No project description provided

These details have not been verified by PyPI

Project description

OWS-Curlie-2025 - The Open Web Search Curlie 2025 test collection

This repository contains the Open Web Search Curlie 2025 test collection (collection home page). The collection was created by taking six months worth of crawl data (March 1st until August 31st, 2025) from the Open Web Search project and transforming it using the standard Open Web Search preprocessing and indexing pipelines. We have only included data from the curlie subcollection (webpages that have an associated label in the Curlie directory), and filtered on English documents.
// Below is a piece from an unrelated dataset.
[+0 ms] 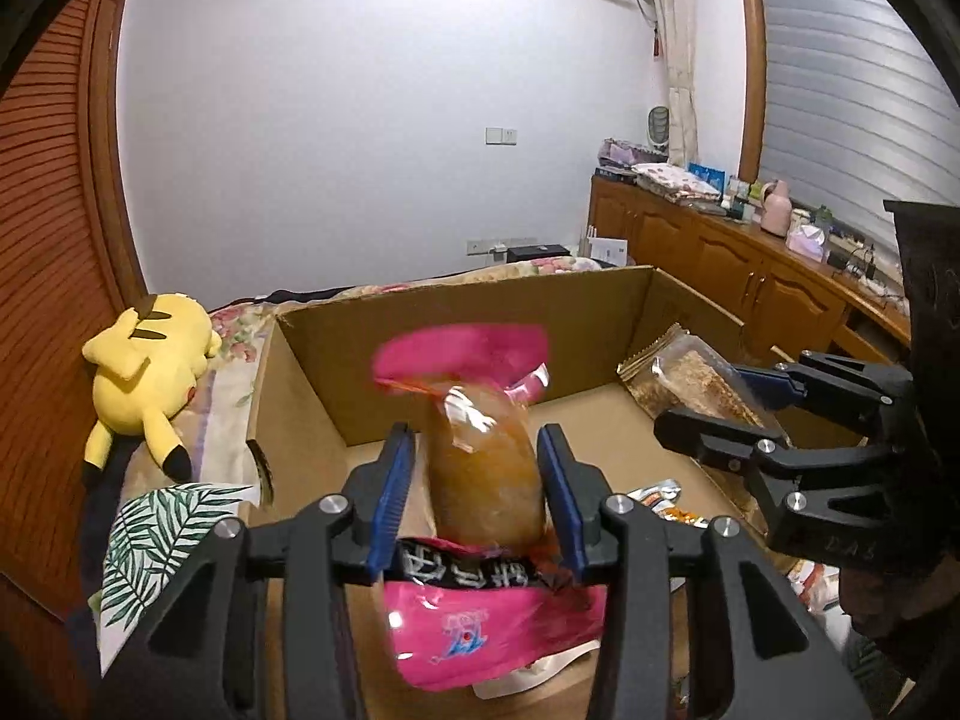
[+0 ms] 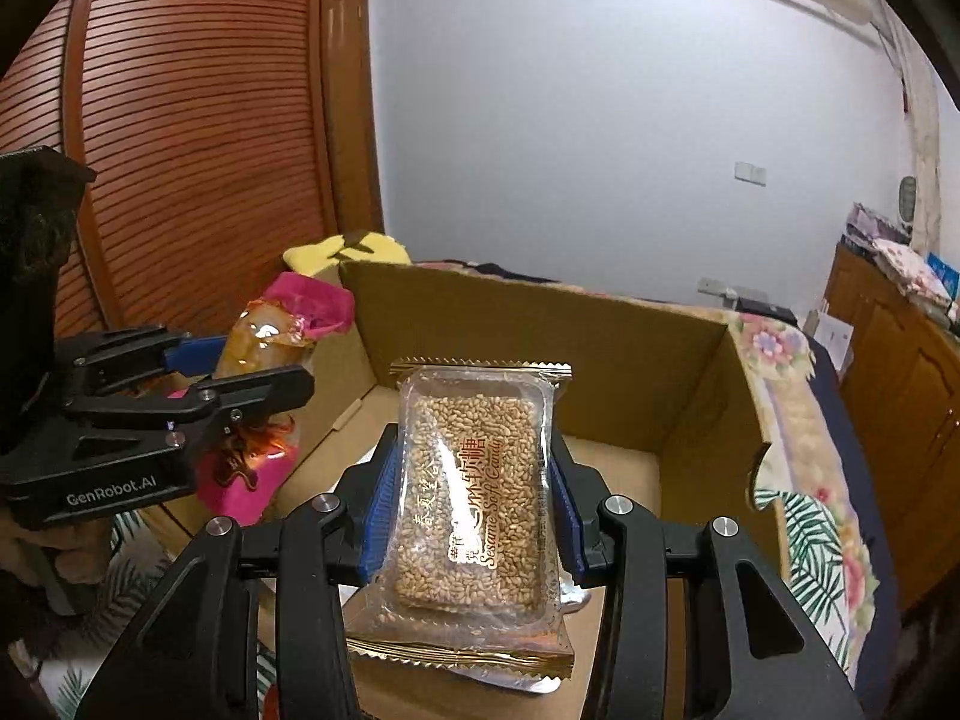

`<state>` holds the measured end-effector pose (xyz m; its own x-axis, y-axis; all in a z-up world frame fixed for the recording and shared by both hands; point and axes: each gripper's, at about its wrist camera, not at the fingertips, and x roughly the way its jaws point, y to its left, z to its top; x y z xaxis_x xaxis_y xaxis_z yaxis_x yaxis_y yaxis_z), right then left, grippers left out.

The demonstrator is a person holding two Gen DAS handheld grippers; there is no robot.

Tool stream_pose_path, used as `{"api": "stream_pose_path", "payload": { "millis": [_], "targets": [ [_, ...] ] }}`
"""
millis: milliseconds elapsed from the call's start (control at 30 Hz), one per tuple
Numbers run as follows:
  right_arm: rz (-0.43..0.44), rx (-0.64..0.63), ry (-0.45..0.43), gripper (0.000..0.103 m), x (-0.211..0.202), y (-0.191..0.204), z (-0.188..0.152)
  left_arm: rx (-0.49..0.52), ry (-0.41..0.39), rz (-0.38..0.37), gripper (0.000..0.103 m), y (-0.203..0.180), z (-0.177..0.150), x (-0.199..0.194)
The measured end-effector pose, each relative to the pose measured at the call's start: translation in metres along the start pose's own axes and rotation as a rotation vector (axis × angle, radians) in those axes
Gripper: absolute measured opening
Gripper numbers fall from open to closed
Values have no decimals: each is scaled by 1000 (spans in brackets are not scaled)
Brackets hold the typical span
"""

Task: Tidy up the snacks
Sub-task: 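Open both grippers to drop the packs into the box, then move both open grippers back toward the remaining snacks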

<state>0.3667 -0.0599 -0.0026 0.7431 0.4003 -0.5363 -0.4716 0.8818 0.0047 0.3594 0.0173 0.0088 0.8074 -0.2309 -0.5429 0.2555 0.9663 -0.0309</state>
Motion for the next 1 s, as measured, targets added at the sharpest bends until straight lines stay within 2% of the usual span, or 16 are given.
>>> {"api": "stream_pose_path", "payload": {
  "millis": [67, 167, 367, 467, 567, 767, 1000],
  "targets": [
    [3, -4, 11, 46, 3, 1, -2, 9, 1, 5, 53, -2, 0, 0],
    [9, -2, 17, 47, 6, -1, -2, 22, 0, 9, 57, -2, 0, -1],
    [13, 0, 23, 48, 6, -3, -2, 39, -4, 13, 57, -4, -3, -5],
    [3, 1, 22, 54, 5, -2, -2, 49, -9, 19, 58, -6, -3, -10],
    [-1, -6, 11, 55, -2, 0, -3, 58, -22, 25, 58, -11, -2, -20],
    [-8, -5, -21, 56, -36, 7, -3, 67, -52, 18, 58, -19, -1, -55],
    [-3, 13, -52, 57, -94, 17, -24, 81, -62, 7, 59, -31, -14, -99]
  ]
}}
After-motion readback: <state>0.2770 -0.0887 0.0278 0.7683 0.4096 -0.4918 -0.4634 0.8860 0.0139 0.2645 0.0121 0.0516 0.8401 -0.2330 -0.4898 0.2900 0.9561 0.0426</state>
The collection contains three data splits: radboud, radboud-val and jena-kassel. For each split, students from the universities of Radboud, Jena and Kassel have provided topics and relevance assessments. The radboud-val split is a validation dataset that contains qrels; the other two splits are test collections and qrels are withheld. We have subsampled the corpus for each split to keep the size of the collection manageable.

Each split contains the following files:

topics.tsv: the topics for the split
subsample.parquet: the subsampled collection, created by running a number of (cheap) retrieval models for the topic set and only retaining those documents that were retrieved at least once. The Parquet files contain the standard Open Web Search preprocessing metadata.
subsample.jsonl.gz: the same subsampled collection, but in a simplified JSON format.
subsample_embeddings.parquet: Jina V3 embeddings derived in the Open Web Search GPU processing pipeline
(For the validation split only) qrels.txt: the qrels for the validation set

For completeness, we also release the full (deduplicated) collection, alongside the subsampled versions. The full collection is distributed as 500 Parquet files in the documents directory, and does not contain embeddings.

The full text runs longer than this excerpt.